5. Photovoltaic power worldwide is scaling even faster than cellphones: For the last 14 years, global solar PV production has grown faster than 41 percent per year. The amount of solar power installed worldwide is now over 140 GW.

6. Renewable energy is cheaper than fossil fuels: The cost of solar and wind power has plummeted so much in the past five years that utility-scale renewable generation is now cost competitive with, and in some markets cheaper than, coal and natural gas, even without subsidies.

7. Efficient transportation beats out the fracking revolution: Between 2004 and 2013 the decrease in driving in the U.S. along with more-efficient vehicles displaced twice as many oil imports than the U.S. fracking revolution and the consequent rise in domestic oil output.

8. Efficiency beats out natural gas: In 2012, energy efficiency displaced nearly twice as much domestically burned coal as expanded natural gas use did.
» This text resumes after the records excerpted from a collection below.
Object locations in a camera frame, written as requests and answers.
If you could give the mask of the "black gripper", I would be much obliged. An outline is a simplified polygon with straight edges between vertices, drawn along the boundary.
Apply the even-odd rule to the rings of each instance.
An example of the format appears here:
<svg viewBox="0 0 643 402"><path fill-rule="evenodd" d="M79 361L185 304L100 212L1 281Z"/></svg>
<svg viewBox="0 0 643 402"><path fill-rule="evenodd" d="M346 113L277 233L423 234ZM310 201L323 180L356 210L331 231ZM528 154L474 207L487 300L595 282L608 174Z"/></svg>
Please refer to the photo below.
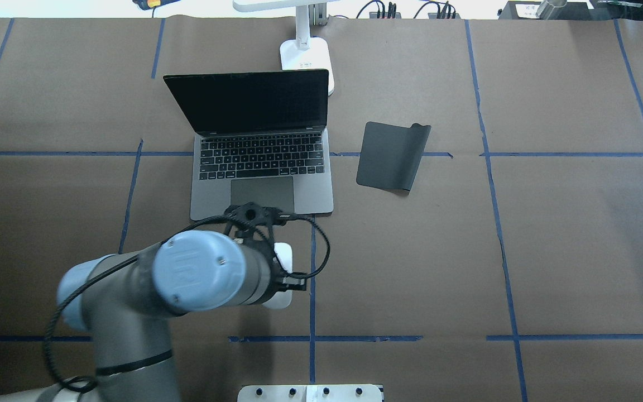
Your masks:
<svg viewBox="0 0 643 402"><path fill-rule="evenodd" d="M279 262L278 257L270 255L268 258L270 264L270 284L268 293L275 294L286 291L306 291L307 280L304 278L291 277Z"/></svg>

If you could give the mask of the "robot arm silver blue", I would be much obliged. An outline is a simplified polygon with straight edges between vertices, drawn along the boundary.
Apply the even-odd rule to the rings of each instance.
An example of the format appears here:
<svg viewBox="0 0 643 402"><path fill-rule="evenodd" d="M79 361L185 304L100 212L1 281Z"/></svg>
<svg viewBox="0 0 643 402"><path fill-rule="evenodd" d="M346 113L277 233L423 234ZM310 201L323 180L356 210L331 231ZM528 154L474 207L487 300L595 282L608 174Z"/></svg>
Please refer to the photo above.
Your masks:
<svg viewBox="0 0 643 402"><path fill-rule="evenodd" d="M190 312L263 304L285 308L306 281L286 243L186 231L140 252L72 267L57 289L70 327L91 333L96 372L0 401L179 401L169 321Z"/></svg>
In fact, lower consumption due to 1974–2010 increases in energy efficiency was the largest single energy resource across the 11 IEA member countries’ aggregate total final consumption—bigger than oil, or than all other sources combined.

9. Universities are striving for carbon neutrality: Since 2007, the American Colleges and Universities Presidents’ Climate Commitment has encouraged almost 700 colleges and universities to commit to achieving carbon neutrality. A few small colleges have already achieved carbon neutrality, most recently Colby College in Maine.

10. There are more U.S. jobs in the solar industry than in coal mining: In 2013 the U.S. Bureau of Labor Statistics estimated 80,030 jobs for all occupations within the coal-mining industry. Meanwhile, the Solar Foundation’s National Solar Jobs Census 2013, stated that the solar industry employed 142,698 Americans.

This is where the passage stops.